Work instructions -> Go to the line below containing "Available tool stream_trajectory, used" and print exactly from there through the line containing "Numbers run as", both included. Print nothing else.

-.-.-

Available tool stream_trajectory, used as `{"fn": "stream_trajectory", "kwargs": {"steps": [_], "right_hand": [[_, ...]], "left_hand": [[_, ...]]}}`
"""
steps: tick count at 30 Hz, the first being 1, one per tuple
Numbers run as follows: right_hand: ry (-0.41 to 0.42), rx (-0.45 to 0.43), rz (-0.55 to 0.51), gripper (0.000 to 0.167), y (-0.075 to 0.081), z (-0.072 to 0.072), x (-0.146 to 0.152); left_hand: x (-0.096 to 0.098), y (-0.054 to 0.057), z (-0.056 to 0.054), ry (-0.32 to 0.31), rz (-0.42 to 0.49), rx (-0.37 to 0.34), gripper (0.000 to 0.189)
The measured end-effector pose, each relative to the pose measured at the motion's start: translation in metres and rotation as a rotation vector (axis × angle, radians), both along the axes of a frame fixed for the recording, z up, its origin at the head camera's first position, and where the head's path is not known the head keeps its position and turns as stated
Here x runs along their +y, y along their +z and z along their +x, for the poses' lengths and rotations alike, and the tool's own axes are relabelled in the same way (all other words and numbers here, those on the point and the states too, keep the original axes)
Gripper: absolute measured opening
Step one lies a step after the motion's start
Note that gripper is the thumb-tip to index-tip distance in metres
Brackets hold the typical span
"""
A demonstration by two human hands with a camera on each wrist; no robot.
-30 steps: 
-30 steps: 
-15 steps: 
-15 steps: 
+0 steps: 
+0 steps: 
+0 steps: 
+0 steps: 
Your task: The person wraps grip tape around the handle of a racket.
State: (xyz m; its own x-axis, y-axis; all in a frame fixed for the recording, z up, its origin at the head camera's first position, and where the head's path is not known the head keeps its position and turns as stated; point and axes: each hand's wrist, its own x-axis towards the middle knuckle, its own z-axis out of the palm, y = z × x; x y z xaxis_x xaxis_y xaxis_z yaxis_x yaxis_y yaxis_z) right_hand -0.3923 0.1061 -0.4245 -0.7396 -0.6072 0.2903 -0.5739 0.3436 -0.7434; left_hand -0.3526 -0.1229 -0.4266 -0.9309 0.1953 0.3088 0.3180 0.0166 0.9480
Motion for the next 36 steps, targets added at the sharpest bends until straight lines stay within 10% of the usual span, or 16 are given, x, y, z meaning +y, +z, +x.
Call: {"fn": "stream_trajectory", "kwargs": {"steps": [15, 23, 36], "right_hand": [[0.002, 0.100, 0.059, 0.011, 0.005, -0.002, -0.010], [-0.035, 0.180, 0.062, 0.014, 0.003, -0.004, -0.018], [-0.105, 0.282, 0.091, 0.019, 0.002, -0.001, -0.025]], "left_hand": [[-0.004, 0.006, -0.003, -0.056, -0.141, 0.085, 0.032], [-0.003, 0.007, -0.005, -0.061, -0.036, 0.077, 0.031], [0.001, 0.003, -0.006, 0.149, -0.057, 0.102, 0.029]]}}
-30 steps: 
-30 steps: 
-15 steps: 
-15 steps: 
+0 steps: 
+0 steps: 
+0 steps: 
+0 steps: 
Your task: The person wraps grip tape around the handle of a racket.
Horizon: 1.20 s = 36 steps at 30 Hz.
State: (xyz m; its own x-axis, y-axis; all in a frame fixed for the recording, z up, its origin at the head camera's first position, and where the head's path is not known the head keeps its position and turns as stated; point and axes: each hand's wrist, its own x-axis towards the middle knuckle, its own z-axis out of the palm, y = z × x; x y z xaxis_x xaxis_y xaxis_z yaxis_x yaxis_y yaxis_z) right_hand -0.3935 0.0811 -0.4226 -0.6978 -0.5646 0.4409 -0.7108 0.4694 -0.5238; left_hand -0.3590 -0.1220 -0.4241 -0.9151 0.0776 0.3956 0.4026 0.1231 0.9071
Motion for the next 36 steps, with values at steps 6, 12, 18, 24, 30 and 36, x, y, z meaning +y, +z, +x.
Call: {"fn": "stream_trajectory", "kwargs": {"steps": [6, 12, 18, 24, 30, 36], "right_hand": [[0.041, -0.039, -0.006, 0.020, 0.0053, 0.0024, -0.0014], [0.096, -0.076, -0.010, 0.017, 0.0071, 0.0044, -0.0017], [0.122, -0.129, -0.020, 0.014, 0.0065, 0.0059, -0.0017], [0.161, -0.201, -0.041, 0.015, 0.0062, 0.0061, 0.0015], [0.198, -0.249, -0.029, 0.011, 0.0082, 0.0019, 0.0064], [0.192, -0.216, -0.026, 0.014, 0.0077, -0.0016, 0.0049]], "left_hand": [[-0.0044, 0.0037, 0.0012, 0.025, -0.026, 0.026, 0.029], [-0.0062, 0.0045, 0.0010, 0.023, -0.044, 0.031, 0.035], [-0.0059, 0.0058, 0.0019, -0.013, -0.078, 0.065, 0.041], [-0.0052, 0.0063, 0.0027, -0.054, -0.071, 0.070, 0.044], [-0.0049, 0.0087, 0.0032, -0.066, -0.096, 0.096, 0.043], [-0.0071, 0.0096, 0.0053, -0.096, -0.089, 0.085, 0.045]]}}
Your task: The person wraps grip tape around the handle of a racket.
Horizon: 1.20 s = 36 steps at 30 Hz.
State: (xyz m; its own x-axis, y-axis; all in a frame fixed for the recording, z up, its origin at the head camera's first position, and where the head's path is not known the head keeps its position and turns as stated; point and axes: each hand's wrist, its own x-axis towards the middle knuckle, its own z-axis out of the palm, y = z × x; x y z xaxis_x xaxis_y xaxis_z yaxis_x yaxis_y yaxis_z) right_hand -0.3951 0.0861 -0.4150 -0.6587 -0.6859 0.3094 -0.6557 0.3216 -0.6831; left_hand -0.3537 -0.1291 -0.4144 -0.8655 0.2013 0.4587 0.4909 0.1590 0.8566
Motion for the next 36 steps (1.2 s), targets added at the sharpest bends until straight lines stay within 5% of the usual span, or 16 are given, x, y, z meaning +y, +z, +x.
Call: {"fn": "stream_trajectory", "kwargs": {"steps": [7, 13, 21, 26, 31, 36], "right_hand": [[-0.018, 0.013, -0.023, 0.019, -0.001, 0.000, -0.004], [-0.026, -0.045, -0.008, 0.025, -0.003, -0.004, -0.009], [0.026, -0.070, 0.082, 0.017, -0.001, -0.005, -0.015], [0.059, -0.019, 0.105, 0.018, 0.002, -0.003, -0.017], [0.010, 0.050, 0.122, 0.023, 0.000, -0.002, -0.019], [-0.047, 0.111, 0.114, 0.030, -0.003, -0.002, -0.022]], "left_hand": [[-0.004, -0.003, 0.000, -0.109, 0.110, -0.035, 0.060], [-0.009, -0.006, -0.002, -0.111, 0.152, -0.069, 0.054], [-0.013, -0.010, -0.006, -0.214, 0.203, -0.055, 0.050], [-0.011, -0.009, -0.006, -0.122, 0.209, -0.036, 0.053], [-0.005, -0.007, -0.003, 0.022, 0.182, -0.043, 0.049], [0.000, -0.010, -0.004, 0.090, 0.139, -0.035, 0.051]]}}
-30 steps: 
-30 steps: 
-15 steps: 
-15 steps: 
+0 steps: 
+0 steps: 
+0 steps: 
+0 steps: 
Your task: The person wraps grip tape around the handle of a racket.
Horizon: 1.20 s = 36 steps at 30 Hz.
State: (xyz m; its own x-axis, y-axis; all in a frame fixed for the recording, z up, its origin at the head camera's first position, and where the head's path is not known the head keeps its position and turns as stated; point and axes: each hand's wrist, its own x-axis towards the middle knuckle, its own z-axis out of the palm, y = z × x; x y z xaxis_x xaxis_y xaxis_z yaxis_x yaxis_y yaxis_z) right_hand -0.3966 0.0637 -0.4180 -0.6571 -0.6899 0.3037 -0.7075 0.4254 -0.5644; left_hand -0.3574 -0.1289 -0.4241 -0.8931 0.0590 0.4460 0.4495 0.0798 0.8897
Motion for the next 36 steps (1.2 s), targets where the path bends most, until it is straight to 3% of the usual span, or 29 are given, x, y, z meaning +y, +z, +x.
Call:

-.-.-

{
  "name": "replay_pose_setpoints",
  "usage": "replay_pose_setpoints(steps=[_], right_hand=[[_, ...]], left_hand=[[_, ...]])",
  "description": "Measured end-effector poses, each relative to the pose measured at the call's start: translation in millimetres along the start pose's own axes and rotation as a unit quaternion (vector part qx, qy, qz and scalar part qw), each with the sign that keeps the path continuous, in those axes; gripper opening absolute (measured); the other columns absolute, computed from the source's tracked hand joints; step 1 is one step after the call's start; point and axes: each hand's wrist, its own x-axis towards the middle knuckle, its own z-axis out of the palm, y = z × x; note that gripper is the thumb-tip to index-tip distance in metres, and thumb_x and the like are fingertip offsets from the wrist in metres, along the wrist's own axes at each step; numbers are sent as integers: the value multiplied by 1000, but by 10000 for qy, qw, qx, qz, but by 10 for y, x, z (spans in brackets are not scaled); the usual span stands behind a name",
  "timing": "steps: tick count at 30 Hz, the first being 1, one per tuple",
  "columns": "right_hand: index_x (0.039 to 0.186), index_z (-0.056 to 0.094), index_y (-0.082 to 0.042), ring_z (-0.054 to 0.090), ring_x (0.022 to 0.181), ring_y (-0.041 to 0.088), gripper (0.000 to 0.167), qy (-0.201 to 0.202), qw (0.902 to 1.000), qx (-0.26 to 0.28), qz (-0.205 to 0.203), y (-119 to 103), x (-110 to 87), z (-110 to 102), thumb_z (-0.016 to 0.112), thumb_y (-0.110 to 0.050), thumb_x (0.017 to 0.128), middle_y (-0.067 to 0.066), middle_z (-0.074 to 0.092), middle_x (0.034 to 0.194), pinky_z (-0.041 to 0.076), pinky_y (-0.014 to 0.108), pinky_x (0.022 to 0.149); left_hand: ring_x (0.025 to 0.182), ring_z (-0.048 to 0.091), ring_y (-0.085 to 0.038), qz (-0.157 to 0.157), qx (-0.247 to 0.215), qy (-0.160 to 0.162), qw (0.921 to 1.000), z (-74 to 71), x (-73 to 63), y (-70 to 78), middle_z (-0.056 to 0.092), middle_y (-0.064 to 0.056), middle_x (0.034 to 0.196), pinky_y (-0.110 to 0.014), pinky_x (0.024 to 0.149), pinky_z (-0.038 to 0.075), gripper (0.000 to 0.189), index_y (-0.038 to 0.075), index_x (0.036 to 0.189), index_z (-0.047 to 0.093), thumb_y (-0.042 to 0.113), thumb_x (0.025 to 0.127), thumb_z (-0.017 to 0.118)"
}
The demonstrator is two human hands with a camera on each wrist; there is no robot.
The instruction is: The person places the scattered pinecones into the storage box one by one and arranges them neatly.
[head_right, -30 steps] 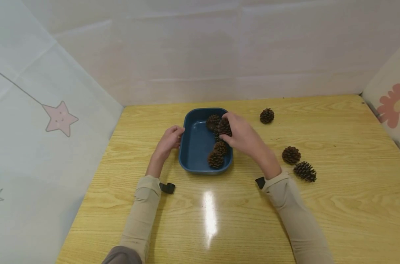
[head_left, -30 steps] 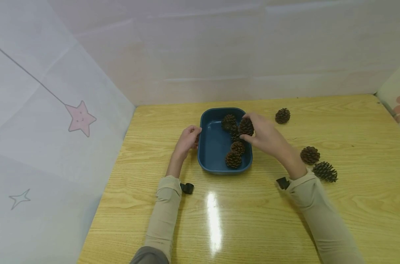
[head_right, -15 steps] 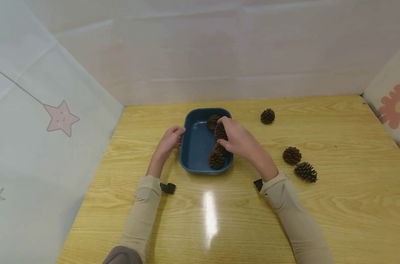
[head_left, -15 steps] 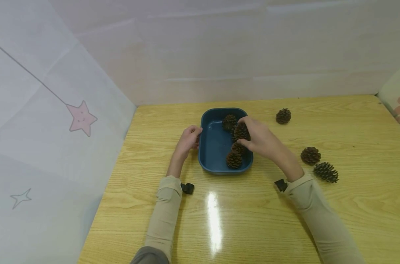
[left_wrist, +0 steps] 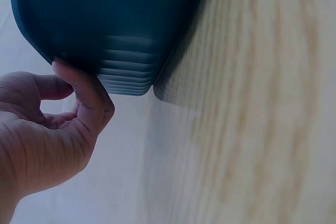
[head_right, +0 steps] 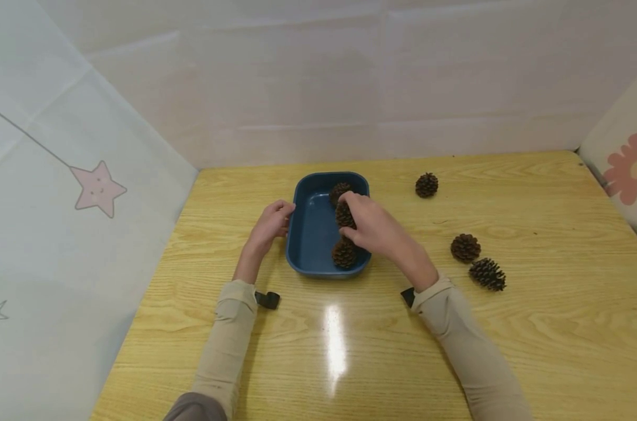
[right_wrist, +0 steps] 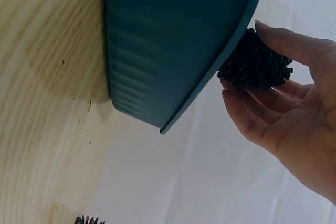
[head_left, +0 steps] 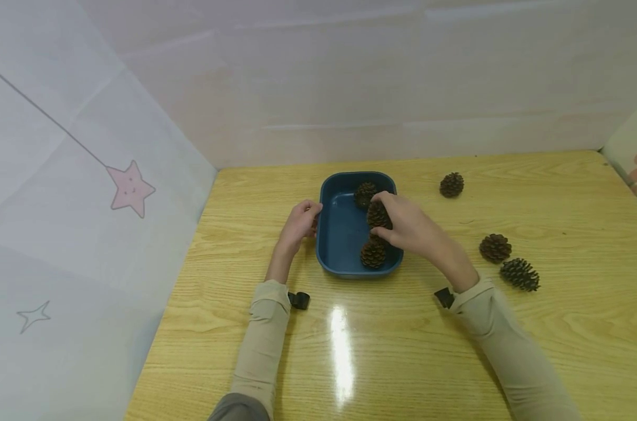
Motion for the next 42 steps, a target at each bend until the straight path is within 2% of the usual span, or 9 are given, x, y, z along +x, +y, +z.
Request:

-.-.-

Result of the exercise ->
Available tool stream_trajectory, used as `{"fn": "stream_trajectory", "kwargs": {"steps": [_], "right_hand": [[_, ...]], "left_hand": [[_, ...]]}}`
"""
steps: tick count at 30 Hz, the first being 1, one per tuple
Numbers run as follows: right_hand: ry (-0.41 to 0.42), rx (-0.45 to 0.43), rz (-0.55 to 0.51), gripper (0.000 to 0.167), y (-0.075 to 0.081), z (-0.072 to 0.072), x (-0.146 to 0.152); left_hand: x (-0.096 to 0.098), y (-0.054 to 0.057), z (-0.056 to 0.054), ry (-0.32 to 0.31), rz (-0.42 to 0.49), rx (-0.37 to 0.34), gripper (0.000 to 0.189)

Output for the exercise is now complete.